Granules containing granules for alkaline agents obtained by drying a granule containing a water-soluble binder having a melting point of 40 to 80 ° C. in a fluidized bed at a temperature higher than the melting point of the water-soluble binder. The tablet obtained from the product has almost no swelling due to storage, has a large hardness, and can greatly improve the variation in hardness. The effect is further enhanced by the combined use with sugar alcohols such as D-mannite. The effect of the present invention is remarkable when the amount of the water-soluble binder in the granule for agent is 1% by weight or more and 20% by weight or less (particularly 4% by weight to 10% by weight).
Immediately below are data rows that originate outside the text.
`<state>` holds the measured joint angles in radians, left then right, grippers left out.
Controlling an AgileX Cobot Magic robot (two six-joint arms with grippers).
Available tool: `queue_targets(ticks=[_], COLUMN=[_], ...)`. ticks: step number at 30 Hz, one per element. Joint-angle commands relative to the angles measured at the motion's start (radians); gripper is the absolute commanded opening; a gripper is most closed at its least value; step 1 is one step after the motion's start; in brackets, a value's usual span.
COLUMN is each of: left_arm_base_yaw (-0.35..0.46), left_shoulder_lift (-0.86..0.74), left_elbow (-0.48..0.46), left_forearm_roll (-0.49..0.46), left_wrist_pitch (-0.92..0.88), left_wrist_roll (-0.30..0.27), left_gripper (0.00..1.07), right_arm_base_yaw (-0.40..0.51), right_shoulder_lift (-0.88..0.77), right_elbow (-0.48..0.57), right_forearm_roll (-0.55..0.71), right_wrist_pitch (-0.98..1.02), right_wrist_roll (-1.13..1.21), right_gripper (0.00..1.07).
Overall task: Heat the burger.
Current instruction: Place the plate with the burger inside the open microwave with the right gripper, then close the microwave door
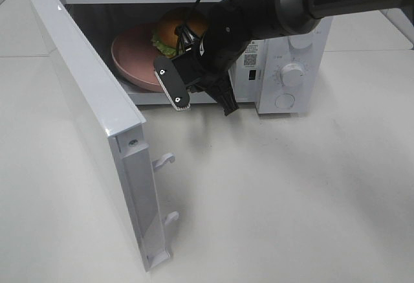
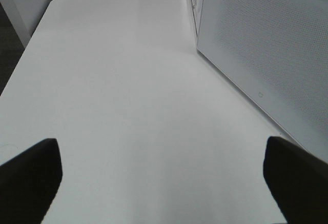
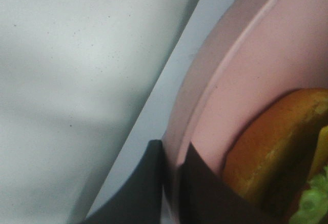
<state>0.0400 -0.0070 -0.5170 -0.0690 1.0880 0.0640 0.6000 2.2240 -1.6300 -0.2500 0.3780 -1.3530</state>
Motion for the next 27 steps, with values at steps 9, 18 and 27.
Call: queue_targets(ticks=[9,18,27], left_arm_base_yaw=[0.002,0.002,0.002], left_shoulder_lift=[-0.012,-0.012,-0.012], left_elbow=[-0.001,-0.001,-0.001], left_forearm_roll=[-0.001,-0.001,-0.001], left_wrist_pitch=[-0.018,-0.018,-0.018], left_wrist_roll=[-0.001,-0.001,-0.001], left_gripper=[1.00,1.00,1.00], right_arm_base_yaw=[-0.004,-0.004,-0.004], right_shoulder_lift=[-0.020,-0.024,-0.078], right_elbow=[-0.014,-0.012,0.078], right_forearm_roll=[-0.012,-0.012,-0.012], right_wrist_pitch=[-0.044,-0.043,-0.043], right_wrist_roll=[0.023,0.078,0.105], right_gripper=[0.05,0.36,0.47])
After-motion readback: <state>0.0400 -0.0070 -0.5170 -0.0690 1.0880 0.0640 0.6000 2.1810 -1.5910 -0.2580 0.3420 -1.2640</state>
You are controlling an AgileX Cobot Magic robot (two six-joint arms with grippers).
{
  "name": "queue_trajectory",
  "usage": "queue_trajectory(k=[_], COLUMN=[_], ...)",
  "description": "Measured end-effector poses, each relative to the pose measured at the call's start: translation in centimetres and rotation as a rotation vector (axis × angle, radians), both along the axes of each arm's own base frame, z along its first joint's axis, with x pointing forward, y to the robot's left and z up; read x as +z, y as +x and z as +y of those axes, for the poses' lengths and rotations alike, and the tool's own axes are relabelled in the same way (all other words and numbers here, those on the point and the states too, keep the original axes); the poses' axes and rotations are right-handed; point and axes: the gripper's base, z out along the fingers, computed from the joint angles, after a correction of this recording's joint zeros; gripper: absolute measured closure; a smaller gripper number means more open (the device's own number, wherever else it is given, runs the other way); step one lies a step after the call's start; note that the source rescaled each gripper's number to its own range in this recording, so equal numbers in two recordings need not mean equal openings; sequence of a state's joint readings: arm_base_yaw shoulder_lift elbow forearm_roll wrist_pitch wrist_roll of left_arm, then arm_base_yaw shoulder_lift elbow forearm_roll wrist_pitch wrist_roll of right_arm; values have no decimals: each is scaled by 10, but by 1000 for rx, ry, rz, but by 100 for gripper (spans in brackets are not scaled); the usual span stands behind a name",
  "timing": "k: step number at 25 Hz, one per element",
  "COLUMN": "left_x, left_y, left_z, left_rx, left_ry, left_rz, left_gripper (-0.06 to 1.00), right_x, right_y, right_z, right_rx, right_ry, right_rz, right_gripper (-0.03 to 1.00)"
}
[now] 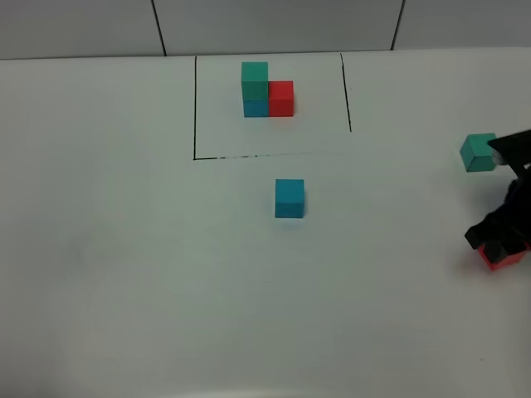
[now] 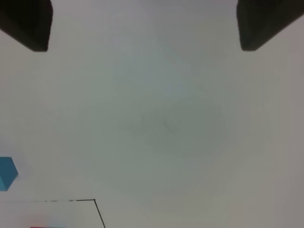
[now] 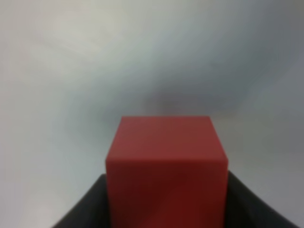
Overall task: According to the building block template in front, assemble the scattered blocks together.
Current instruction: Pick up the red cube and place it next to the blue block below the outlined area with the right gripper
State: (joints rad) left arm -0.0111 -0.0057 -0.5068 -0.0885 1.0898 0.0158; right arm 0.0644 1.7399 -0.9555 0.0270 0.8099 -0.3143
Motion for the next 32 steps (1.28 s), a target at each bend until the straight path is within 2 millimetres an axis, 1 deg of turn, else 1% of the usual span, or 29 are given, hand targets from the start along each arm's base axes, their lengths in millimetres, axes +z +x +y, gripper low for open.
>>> queue_trajectory(k=[2,5,7,9,12,15,18,22,32], left_x=[0,0,0,0,0,0,0,0,0], left_y=[0,0,0,0,0,0,0,0,0], left_z=[0,0,0,0,0,0,0,0,0], left_rx=[0,0,0,0,0,0,0,0,0], left_ry=[0,0,0,0,0,0,0,0,0], left_rz=[2,2,2,2,2,2,2,2,2], left_gripper=[17,17,17,17,17,18,18,18,18], right_x=[15,39,49,53,45,32,23,15,-3], right_y=[8,18,27,37,54,67,78,85,88], right_z=[21,61,85,104,130,149,161,168,181], right_rx=[225,580,744,866,1027,1118,1146,1135,1124], right_ry=[-34,-87,-114,-144,-183,-184,-173,-134,-80], right_rz=[-3,-47,-74,-73,-24,-5,-10,-18,-62], right_gripper=[95,95,95,95,95,95,95,95,95])
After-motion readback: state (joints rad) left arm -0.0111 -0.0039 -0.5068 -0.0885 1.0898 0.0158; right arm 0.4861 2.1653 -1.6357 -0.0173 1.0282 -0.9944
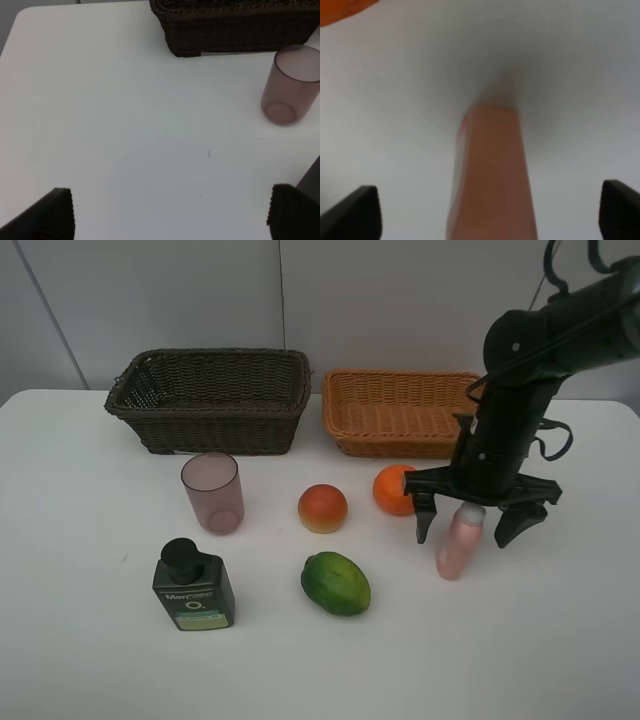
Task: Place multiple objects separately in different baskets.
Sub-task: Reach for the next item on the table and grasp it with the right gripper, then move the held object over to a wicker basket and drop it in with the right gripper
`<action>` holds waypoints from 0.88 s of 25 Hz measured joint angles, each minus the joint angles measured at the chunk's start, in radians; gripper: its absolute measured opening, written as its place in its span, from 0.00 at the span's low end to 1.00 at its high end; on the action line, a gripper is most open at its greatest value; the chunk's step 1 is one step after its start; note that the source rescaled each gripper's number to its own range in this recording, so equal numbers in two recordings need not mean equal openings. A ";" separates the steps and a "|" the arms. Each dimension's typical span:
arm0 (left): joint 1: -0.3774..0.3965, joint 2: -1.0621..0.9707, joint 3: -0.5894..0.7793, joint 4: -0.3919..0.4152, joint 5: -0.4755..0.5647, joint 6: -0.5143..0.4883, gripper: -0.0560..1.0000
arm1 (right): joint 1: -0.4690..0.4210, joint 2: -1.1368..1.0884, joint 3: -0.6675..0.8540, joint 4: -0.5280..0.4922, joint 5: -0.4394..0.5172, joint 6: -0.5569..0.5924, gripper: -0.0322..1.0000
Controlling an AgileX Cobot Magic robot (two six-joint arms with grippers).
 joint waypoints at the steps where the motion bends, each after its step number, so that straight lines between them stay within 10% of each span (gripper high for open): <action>1: 0.000 0.000 0.000 0.000 0.000 0.000 1.00 | 0.000 0.005 0.000 0.000 -0.001 0.004 0.82; 6: 0.000 0.000 0.000 0.000 0.000 0.000 1.00 | 0.000 0.008 0.000 0.000 -0.001 0.007 0.04; 22: 0.000 0.000 0.000 0.000 0.000 0.000 1.00 | 0.000 0.008 0.000 0.006 -0.002 0.009 0.03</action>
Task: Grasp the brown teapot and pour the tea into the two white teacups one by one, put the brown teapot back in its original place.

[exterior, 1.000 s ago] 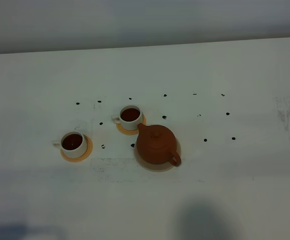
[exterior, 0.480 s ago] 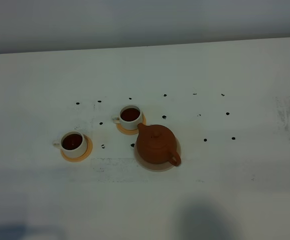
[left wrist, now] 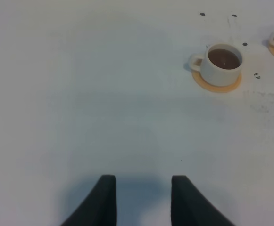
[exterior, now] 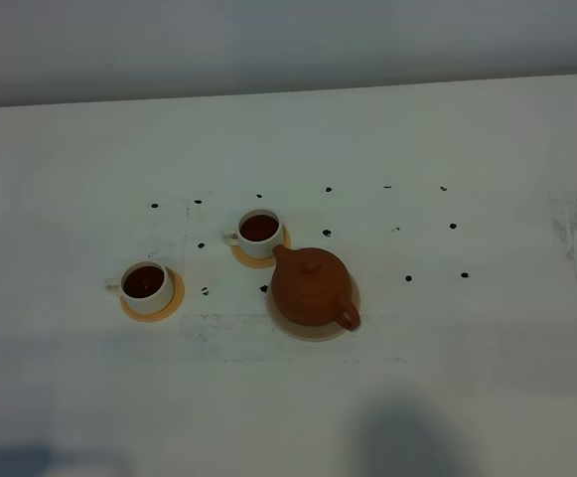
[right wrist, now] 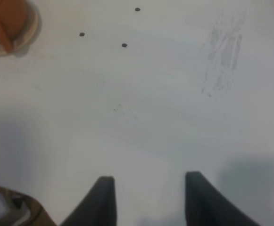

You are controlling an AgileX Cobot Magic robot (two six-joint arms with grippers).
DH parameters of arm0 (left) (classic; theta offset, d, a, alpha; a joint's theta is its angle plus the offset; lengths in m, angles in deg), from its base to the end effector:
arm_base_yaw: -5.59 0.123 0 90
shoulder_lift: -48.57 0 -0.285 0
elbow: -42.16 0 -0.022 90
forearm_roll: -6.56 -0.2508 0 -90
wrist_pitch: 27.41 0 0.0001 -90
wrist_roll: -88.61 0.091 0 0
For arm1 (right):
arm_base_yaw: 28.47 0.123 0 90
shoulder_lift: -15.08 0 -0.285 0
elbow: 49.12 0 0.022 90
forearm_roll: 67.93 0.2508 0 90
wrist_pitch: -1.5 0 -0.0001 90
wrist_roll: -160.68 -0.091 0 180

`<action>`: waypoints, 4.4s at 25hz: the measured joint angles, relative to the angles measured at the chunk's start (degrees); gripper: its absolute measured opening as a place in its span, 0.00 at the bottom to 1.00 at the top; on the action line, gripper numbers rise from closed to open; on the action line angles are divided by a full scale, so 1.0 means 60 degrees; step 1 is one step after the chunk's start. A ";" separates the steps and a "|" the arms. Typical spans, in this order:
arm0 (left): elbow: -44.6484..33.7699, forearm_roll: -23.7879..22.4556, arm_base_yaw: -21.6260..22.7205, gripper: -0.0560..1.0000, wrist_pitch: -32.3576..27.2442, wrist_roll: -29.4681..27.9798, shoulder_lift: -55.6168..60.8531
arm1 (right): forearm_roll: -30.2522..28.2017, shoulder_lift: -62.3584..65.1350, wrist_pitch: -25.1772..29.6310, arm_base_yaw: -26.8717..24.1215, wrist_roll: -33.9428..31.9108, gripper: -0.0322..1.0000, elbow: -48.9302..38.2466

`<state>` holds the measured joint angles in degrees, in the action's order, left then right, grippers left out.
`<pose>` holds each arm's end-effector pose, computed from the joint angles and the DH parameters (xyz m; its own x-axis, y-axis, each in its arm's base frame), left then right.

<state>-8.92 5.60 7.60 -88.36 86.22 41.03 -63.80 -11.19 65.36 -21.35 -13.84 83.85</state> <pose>-0.0008 0.0013 0.2648 -0.4912 -0.0508 -0.8695 -0.0643 0.9977 -0.0220 0.0390 0.0108 0.2757 -0.7147 -0.1534 -0.6823 -0.2134 0.9770 0.0038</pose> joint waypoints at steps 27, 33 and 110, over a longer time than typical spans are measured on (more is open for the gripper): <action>0.0000 0.0000 0.0000 0.34 0.0000 0.0000 0.0000 | -0.0482 0.2512 0.0021 -0.1226 -0.0426 0.24 -0.0068; 0.0000 0.0000 0.0000 0.34 0.0000 0.0000 0.0000 | -0.0508 0.3123 0.0029 -0.1229 -0.0240 0.24 -0.0068; 0.0000 -0.0189 0.0000 0.34 0.0000 0.0190 0.0000 | -0.0573 0.3145 0.0029 -0.1229 0.0065 0.24 -0.0068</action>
<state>-8.92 4.47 7.60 -88.36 87.36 41.03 -67.24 7.68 65.54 -28.73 -13.45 83.44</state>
Example 6 (Experiment No. 5-1 of Example 5, 5-4, 5-7, except that the drying conditions of the alkaline agent granulated product was changed to 85 ° C. for 3 hours. When an alkaline agent granulated product was prepared in the same manner as in the operation 2), the quality (coloring) was extremely deteriorated and the product had no commercial value.

[0060]

Industrial Applicability According to the present invention, it is possible to obtain a granulated product which has a small amount of fine particle components, a small variation between lots and a good storability, and therefore is suitable for producing tablets by compression molding. Tablets also have excellent hardness and almost no deformation.

Claims (9)

[Claims] 1. A powder raw material containing a water-soluble binder having a melting point of 40 ° C. or higher and 80 ° C. or lower is wet-granulated, and the obtained granulated product is fluidized bed to have a melting point of the water-soluble binder or higher. A method for producing a solid processing agent for a silver halide photographic light-sensitive material, which comprises drying at a temperature of 80 ° C. or lower. 2. The method for producing a solid processing agent for a silver halide photographic light-sensitive material according to claim 1, wherein the drying is carried out for 5 minutes or more and 240 minutes or less. 3. The method for producing a solid processing agent for a silver halide photographic light-sensitive material according to claim 1, wherein sizing is performed after completion of drying. 4. The solid processing for silver halide photographic light-sensitive materials according to claim 1, 2 or 3, wherein the drying temperature is 10 ° C. or more lower than the melting point of the water-soluble binder before the completion of the drying step. Method of manufacturing agent. 5. The method for producing a solid processing agent for a silver halide photographic light-sensitive material according to claim 1, 2, 3 or 4, wherein the powder raw material contains a sugar alcohol. 6. The method for producing a solid processing agent for a silver halide photographic light-sensitive material according to claim 1, wherein the powder raw material contains an alkali metal carbonate. 7. The powder raw material contains a water-soluble binder having a melting point of 45 ° C. or more and 80 ° C. or less in an amount of 2% by weight or more and 15% by weight or less, 1, 2, 3, 7. The method for producing a solid processing agent for silver halide photographic light-sensitive material as described in 4, 5, or 6. 8. A method for producing a solid processing agent for a silver halide photographic light-sensitive material, which comprises compression-molding the solid processing agent obtained by the method according to any one of claims 1 to 7. 9. The water-soluble binder having a melting point of 45 ° C. or higher and 80 ° C. or lower is polyethylene glycol having a molecular weight of 3,000 to 20,000, which is characterized in that the water-soluble binder is 1, 2, 3, 4, 5, 6, 7.
Or the method for producing a solid processing agent for a silver halide photographic light-sensitive material as described in 8 above.